Cedar Fair to sell California's Great America for $70 million

Posted Monday, September 19, 2011 11:35 AM | Contributed by Jeff

[Ed. note: The following is an excerpt of a press release. -J]

Cedar Fair (NYSE: FUN), a leader in regional amusement parks, water parks and active entertainment, today announced that it has entered into a definitive agreement to sell its California's Great America amusement park, located in Santa Clara, California, to JMA Ventures, LLC ("JMA") for $70 million in cash. The Company, which purchased the park in 2006, expects to use the cash proceeds from this sale to reduce its senior secured debt.

"Our decision to divest of our California's Great America park was not an easy one," said Dick Kinzel, Cedar Fair's chief executive officer. "This is a quality park that has terrific employees and serves a strong market. That being said, as part of our regular comprehensive review of our portfolio of parks, we determined that divesting a smaller park like California's Great America at an attractive market value created a compelling business opportunity that we couldn't pass up. Among other things, it provides us the opportunity to immediately de-lever our balance sheet resulting in additional financial flexibility for growth and unitholder value creation in the future. California's Great America and its employees have always demonstrated tremendous capability in providing its customers with the highest level of family entertainment in the northern California region. I'm confident the park and its employees will continue to thrive under the ownership of JMA."

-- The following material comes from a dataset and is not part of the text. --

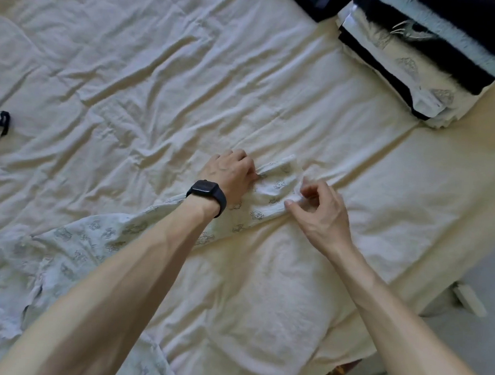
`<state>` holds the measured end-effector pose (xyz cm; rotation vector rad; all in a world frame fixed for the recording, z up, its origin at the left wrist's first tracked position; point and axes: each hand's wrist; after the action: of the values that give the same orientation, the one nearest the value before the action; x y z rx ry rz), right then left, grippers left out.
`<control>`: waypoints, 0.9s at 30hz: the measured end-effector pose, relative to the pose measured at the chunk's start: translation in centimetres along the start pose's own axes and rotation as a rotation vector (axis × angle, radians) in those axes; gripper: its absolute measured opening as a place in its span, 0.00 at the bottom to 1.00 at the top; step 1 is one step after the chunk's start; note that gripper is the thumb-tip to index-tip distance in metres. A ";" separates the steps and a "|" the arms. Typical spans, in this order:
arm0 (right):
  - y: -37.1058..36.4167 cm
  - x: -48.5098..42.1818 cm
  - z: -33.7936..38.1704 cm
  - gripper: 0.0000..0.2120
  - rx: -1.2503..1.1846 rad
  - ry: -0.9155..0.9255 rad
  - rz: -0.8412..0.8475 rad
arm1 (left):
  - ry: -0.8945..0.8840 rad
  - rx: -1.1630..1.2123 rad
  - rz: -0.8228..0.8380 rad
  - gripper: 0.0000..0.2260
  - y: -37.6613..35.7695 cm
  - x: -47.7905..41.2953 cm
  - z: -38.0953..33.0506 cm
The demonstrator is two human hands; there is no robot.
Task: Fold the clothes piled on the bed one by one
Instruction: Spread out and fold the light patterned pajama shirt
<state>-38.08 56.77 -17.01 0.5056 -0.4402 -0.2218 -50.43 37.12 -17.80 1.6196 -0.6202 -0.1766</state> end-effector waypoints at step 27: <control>-2.0 4.4 8.5 0.07 -0.450 -0.177 -0.188 | 0.346 0.879 0.128 0.06 11.1 2.3 0.8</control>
<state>-38.25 50.12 -9.79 0.0844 -0.4977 -0.5356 -52.10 35.05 -6.71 2.3649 -0.5557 0.5368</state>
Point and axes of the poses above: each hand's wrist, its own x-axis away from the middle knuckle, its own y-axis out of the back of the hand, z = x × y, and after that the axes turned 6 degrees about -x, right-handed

"As we look toward 2012, we are building significant momentum for Cedar Fair to deliver consistent and meaningful distributions to our unitholders," said Matt Ouimet, Cedar Fair's president. "At the same time, we remain committed to driving top-line growth through a combination of new rides and attractions, marketing initiatives and related strategic expansion around our entire portfolio of premier entertainment venues. The divestiture of California's Great America will provide us with additional financial flexibility earlier than anticipated to achieve these goals and maintain Cedar Fair's position as one of the most attractive growth and yield stories in the leisure and hospitality industry."

The transaction, which is subject to approval by the City of Santa Clara and customary closing conditions, is expected to close in the fourth quarter of 2011. Cash proceeds received at closing are expected to be applied to the Company's senior secured debt under the terms of the Company's credit agreement. A Form 8-K with the material terms of the definitive agreement will be filed with the Securities and Exchange Commission by the end of day Tuesday.

California's Great America is northern California's leading amusement park, with more than 50 rides and attractions. JMA Ventures, LLC is a California-based full service real estate investment firm, serving as managing partner of over $500 million in existing projects spanning hospitality, leisure, residential developments, retail, office and industrial/telecom.

Read the entire press release from Cedar Fair.

Monday, September 19, 2011 9:13 PM
CoasterDemon's avatar

That was fast! We all knew it was coming.

I still want those 3D Demon logos off the train fronts ;) Dreaming is free.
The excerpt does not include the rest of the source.